Requirement>
Whenever a line in the records below holds the string "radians", copy it out.

Task data>
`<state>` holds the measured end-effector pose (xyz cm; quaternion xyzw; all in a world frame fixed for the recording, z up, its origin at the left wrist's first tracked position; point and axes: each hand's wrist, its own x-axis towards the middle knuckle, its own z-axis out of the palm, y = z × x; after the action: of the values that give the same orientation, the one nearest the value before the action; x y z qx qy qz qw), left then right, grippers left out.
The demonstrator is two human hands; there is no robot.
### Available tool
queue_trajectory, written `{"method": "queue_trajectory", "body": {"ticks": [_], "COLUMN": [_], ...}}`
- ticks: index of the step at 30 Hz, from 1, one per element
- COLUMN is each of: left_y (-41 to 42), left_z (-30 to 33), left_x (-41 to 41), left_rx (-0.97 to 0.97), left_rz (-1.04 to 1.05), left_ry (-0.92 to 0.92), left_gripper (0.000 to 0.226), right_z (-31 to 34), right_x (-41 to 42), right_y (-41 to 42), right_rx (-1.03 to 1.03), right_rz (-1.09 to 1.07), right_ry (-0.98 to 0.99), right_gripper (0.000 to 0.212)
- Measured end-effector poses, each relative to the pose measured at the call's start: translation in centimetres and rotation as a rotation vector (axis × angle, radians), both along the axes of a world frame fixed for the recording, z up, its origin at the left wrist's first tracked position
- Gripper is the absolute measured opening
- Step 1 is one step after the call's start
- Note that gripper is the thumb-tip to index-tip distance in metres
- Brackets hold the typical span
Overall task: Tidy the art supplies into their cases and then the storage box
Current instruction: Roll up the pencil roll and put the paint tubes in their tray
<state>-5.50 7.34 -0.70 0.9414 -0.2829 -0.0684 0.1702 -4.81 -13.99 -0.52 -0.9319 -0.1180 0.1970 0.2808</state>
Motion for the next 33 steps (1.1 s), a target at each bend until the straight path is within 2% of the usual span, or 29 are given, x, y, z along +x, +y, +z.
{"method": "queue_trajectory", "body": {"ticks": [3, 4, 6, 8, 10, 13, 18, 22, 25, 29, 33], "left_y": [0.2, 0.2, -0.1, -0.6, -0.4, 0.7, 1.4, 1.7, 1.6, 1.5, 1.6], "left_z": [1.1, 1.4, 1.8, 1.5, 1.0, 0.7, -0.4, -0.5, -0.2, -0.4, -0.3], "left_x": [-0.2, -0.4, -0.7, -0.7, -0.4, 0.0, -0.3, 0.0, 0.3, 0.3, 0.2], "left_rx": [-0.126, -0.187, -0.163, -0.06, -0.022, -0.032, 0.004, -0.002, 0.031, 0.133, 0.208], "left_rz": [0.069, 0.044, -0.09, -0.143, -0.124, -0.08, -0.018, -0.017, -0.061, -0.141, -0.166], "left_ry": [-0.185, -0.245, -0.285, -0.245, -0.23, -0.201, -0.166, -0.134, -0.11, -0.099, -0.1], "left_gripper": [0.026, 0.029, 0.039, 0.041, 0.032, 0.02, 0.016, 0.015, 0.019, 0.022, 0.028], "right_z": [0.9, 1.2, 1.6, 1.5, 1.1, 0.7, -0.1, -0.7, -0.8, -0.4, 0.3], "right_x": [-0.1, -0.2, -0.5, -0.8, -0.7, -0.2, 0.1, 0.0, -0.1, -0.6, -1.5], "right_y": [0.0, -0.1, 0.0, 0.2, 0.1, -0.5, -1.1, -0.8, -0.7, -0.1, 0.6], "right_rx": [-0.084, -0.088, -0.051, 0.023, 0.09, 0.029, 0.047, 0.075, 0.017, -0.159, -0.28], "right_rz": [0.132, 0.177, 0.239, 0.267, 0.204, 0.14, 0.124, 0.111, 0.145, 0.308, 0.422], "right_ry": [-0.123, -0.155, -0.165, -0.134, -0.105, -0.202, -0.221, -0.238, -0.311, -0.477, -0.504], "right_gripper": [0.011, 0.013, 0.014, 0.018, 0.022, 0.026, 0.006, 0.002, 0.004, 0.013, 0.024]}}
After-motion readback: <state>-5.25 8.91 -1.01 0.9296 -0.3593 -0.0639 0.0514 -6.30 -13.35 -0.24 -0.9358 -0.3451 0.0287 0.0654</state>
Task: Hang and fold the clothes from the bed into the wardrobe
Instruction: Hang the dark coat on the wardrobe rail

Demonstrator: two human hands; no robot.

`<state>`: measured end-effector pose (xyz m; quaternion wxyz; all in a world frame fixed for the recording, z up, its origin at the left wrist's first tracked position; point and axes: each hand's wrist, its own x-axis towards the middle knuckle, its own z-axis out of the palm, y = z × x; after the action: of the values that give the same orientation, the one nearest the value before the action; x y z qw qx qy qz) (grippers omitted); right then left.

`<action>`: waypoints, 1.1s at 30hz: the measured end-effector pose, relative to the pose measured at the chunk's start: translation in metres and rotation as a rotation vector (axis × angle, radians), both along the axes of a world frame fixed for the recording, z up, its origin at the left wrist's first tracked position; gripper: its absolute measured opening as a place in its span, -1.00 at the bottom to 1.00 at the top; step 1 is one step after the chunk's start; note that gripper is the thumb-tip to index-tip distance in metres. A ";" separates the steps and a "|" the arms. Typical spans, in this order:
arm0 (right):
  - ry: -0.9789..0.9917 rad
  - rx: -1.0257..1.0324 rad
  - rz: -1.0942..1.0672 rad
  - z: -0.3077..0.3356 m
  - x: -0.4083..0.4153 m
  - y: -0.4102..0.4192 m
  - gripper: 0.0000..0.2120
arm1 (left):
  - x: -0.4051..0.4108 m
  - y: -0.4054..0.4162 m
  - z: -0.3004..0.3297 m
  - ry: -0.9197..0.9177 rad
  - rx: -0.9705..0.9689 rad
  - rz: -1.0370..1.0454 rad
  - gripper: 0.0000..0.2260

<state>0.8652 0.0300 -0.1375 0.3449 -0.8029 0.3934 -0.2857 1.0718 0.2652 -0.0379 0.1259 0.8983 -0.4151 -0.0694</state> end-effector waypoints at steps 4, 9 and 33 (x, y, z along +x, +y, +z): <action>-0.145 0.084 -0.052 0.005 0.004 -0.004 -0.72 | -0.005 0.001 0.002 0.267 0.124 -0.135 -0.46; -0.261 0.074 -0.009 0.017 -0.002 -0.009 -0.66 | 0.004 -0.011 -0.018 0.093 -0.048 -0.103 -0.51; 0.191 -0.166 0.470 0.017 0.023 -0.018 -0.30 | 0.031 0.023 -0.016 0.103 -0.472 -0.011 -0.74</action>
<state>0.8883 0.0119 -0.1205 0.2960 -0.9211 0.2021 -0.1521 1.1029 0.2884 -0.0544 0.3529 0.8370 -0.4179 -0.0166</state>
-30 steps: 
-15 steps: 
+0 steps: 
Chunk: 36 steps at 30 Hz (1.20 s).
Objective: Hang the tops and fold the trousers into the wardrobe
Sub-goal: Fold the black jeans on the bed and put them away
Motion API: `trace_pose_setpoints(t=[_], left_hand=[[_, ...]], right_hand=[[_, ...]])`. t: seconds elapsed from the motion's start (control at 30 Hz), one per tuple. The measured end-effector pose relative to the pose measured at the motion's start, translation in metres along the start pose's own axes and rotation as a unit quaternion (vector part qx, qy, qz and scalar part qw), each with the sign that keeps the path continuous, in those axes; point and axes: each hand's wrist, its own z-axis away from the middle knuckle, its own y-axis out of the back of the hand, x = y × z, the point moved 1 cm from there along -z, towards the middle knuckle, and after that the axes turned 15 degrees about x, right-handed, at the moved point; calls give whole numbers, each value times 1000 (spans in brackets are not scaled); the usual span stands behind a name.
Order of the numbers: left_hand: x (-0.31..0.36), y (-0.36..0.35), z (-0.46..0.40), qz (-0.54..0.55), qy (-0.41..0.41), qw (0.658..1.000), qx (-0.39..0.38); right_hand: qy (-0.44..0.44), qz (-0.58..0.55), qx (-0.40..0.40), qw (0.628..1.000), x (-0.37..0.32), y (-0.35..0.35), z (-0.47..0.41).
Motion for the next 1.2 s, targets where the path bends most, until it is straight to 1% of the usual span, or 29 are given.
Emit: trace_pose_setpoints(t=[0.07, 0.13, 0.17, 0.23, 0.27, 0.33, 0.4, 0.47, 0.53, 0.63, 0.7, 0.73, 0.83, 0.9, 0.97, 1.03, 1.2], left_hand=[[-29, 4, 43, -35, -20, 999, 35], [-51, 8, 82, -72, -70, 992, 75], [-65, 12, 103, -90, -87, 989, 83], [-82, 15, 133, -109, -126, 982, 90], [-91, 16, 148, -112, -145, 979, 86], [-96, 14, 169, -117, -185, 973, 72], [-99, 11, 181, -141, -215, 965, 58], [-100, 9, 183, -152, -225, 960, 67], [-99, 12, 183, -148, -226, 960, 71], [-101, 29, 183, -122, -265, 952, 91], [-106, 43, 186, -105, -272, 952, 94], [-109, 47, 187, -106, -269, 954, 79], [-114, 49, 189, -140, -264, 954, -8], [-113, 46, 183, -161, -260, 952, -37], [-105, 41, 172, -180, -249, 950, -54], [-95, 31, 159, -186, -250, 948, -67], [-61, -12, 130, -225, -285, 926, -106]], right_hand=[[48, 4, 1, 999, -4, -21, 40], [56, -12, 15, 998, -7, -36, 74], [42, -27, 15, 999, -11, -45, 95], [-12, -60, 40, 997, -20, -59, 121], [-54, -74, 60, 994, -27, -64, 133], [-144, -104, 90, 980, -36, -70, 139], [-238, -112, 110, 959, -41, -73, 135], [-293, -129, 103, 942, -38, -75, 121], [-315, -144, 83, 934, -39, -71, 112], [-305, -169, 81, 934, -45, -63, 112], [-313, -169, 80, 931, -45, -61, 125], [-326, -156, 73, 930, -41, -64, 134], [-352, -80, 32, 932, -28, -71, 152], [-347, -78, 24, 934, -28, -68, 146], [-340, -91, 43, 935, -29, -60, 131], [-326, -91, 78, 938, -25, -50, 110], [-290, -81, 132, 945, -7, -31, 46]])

Answer below>
- Measured end-effector poses, each relative to the pose measured at the call's start: translation in centimetres and rotation as a rotation vector (axis × angle, radians), both along the axes of a world frame fixed for the recording, z up, its origin at the left wrist's first tracked position
`<action>`: waypoints, 1.1s at 30hz: the measured end-effector pose, relative to the pose measured at the chunk's start: translation in metres and rotation as a rotation vector (axis × angle, radians), both along the axes of a world frame fixed for the recording, z up, its origin at the left wrist's first tracked position; gripper: its absolute measured opening as a place in its span, -1.00 at the bottom to 1.00 at the top; step 1 is one step after the chunk's start; note that gripper is the thumb-tip to index-tip distance in metres. A ";" separates the steps and a "|" the arms. Typical spans, in this order:

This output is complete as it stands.